If you give a computer this job, it will try to find the answer by checking every single possible solution – a herculean task that it would never finish in time. Humans, on the other hand, have a real knack for forgetting, or filtering, information – tossing out irrelevant bits and focusing on the parts that might really matter.
The researchers turned to a fount that many scientists have dipped into in recent years: citizen science, pulling on the collective efforts of lay folk to tackle a given problem. Galaxy Zoo asks people to help classify large numbers of galaxies, and video games such as "Foldit" have been used to help researchers study protein folding.
"One can do things in games that cannot be done in reality, so gamers are used to experimenting with possibilities that go beyond the classical laws of physics," Sabrina Maniscalco of the University of Turku in Finland, who was not involved in the study, wrote in a commentary. "Perhaps this ability to think outside the box allows them to make the creative leap necessary to tackle quantum problems."
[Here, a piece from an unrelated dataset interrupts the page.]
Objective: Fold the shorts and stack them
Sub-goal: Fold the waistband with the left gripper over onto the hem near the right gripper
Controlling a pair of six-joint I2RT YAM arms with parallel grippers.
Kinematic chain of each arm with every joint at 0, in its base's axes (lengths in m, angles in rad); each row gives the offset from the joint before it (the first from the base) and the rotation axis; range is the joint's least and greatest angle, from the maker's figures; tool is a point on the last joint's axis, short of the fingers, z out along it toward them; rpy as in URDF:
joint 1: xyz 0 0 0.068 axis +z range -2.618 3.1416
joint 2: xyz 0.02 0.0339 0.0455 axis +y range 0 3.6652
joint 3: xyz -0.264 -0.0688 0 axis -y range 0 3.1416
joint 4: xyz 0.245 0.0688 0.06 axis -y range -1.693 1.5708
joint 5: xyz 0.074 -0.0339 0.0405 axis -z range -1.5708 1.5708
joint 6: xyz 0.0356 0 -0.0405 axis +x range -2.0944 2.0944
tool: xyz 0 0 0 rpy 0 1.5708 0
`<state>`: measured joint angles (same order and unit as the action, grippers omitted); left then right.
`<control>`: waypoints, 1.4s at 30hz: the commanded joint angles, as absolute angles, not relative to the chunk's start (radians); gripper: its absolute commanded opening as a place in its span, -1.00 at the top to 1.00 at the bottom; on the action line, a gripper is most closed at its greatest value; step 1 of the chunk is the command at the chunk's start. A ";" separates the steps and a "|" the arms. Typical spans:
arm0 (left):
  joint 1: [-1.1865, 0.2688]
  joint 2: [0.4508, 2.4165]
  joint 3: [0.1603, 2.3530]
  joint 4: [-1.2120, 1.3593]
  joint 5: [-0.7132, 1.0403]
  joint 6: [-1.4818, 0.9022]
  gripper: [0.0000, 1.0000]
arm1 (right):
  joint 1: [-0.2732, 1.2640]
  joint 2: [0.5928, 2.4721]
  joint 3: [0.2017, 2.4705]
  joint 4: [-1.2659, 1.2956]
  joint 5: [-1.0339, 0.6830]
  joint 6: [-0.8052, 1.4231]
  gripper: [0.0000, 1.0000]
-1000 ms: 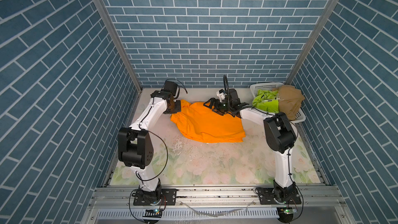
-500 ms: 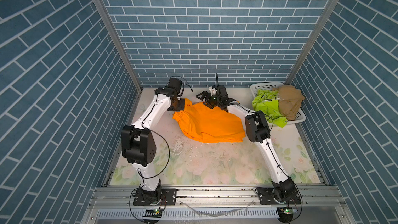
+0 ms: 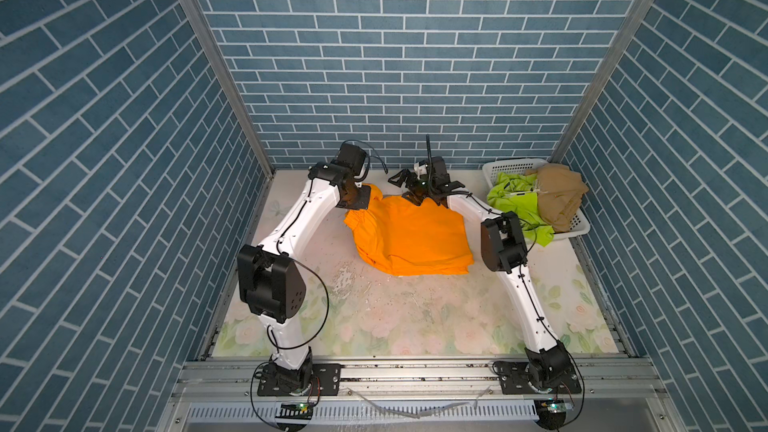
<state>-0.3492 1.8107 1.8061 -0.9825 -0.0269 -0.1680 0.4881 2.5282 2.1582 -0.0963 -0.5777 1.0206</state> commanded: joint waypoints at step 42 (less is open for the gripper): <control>-0.670 2.406 2.420 -1.107 0.043 -0.543 0.90 | 0.334 1.526 0.615 0.228 -0.553 0.822 -0.97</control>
<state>-0.6586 2.4012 2.4416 -1.1702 0.0212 -0.4973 0.3370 1.5028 0.6395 0.1806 -0.5327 0.8543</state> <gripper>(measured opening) 0.082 0.985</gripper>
The researchers designed a game platform called Quantum Moves. In one of the games, called "BringHomeWater," players are asked to transport a moving, water-like wave to a target area as fast as possible without spilling it. It's pretty much the same thing that the scientists are trying to do in the lab -- except the players are about 100,000 times slower, Sherson said.
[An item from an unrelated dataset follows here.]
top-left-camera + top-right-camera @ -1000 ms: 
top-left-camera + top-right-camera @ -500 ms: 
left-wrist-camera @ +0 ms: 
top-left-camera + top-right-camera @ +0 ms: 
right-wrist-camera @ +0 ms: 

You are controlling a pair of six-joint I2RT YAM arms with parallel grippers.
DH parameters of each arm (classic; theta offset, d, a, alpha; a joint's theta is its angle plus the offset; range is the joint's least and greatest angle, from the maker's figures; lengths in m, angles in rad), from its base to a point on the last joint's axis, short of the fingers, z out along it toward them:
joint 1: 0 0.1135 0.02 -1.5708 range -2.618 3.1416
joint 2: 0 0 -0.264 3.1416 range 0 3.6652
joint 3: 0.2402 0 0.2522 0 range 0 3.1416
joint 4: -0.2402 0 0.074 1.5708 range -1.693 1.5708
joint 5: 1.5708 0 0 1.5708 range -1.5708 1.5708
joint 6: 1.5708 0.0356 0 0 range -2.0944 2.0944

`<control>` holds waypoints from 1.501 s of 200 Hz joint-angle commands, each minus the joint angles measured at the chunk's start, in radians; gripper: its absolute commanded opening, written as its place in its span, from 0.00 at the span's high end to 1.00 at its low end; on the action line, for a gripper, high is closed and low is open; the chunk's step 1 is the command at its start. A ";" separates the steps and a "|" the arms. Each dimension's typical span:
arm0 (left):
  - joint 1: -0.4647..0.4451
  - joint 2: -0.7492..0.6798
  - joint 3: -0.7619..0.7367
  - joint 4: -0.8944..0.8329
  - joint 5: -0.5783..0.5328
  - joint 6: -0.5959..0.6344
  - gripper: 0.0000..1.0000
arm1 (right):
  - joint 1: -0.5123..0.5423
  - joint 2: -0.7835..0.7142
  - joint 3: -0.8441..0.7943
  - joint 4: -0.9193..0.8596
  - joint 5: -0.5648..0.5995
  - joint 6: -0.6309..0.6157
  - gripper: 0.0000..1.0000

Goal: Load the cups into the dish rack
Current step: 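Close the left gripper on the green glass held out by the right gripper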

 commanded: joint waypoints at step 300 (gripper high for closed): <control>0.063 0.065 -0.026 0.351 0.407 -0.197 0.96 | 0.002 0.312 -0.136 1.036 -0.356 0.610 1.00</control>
They found that the players developed solutions that were far more effective than their computer could -- and they did so at speeds that, according to the reseachers' computer simulation, they'd thought impossible.
Their solutions drew upon what Sherson called a "perfect mixture" of classical mechanics as well as quantum mechanics – even though they're two very different ways of describing the world. On the classical side: Accelerating an object down a steep slope will get it to move faster. On the quantum side: If a particle knocks at a barrier enough times, it can eventually appear on the other side – a phenomenon known as "tunneling."
"The players somehow have some sort of intuition for this research problem that we didn't imagine you could use intuition for," Sherson said. "But placing it in this context of a game enabled humans to sort of look through the complexities of all that quantum-shmantum that we talk about."
The researchers are continuing to use the human-generated solutions to improve the methods that could help make quantum computing a commercial reality one day. And they expect that different games can help scientists better understand a host of different quantum-mechanical quandaries.
"Whether [the authors'] method will be applicable to a wide range of problems in quantum physics is currently an open question," Maniscalco wrote. "But because we are on the verge of a new era of quantum technologies, this approach is definitely worth pursuing."
The findings, Sherson added, also raise questions about human intuition – how it does what it does and whether it's possible to replicate it in artificial intelligence.
"What I think is we are inherently survivors. ... Survival and adaptation are just built into our being," Sherson said. "In this ever-changing world, we will always adapt to it."